:: How to complete this task ::
Which lines below contain the word "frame"? Copy each of them.

+++ Recorded information

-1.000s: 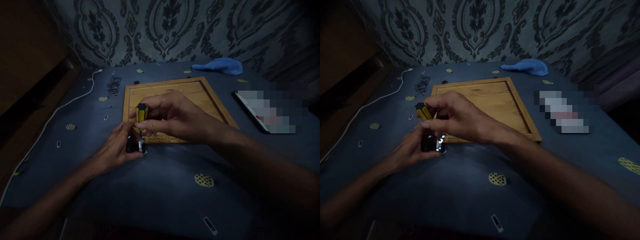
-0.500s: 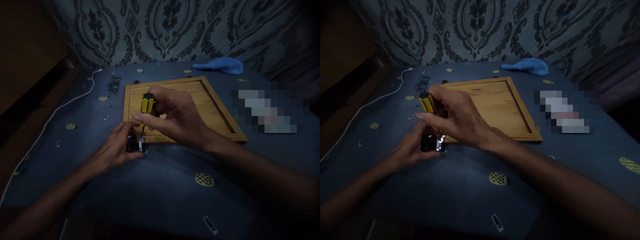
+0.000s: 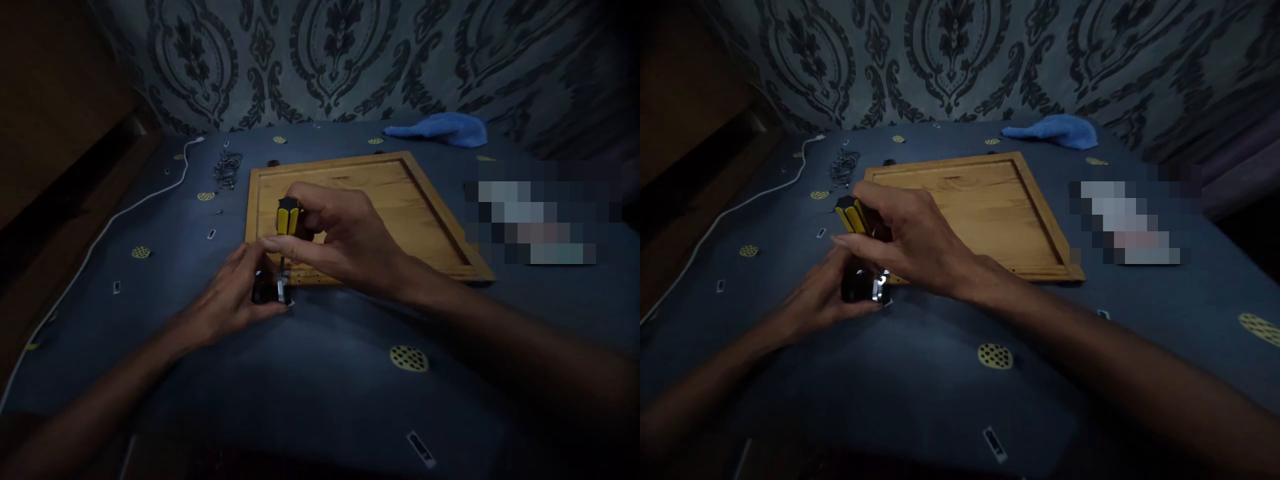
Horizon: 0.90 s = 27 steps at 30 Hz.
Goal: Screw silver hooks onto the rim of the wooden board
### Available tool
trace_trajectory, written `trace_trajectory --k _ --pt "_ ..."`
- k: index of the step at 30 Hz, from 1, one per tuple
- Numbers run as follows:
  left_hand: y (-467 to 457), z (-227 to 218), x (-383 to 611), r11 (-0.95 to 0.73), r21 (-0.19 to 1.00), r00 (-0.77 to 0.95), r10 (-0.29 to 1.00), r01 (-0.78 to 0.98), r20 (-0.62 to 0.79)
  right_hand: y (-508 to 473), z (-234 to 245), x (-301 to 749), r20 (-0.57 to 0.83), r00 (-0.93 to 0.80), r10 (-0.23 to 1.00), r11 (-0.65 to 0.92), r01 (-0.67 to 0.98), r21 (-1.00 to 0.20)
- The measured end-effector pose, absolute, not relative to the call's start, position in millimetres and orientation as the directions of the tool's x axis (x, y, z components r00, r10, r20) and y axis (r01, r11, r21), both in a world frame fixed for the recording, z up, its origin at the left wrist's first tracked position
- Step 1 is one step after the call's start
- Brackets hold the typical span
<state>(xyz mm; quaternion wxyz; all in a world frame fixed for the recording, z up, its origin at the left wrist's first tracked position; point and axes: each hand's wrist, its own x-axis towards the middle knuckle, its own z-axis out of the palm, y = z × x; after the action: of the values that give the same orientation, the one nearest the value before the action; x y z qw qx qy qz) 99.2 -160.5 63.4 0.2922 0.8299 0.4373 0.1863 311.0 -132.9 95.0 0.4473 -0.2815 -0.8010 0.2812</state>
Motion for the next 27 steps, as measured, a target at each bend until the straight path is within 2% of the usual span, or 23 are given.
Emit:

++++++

:: Solution to this exercise ::
- The measured end-effector pose, absolute, not relative to the call's start, position in millimetres and orientation as the directions of the tool's x axis (x, y, z components r00, r10, r20) and y axis (r01, r11, r21), both in a world frame fixed for the recording, z up, its origin at the left wrist's first tracked position
<state>(xyz mm; quaternion wxyz; all in a world frame fixed for the recording, z up, its origin at the left wrist's first tracked position; point and axes: each hand's wrist, its own x-axis towards the middle knuckle, its own z-axis out of the palm, y = z × x; after the action: of the values that give the same orientation, the one nearest the value before the action; x y z qw qx qy qz) 99.2 -160.5 63.4 0.2922 0.8299 0.4373 0.1863 311.0 -132.9 95.0 0.4473 -0.2815 -0.8010 0.2812</state>

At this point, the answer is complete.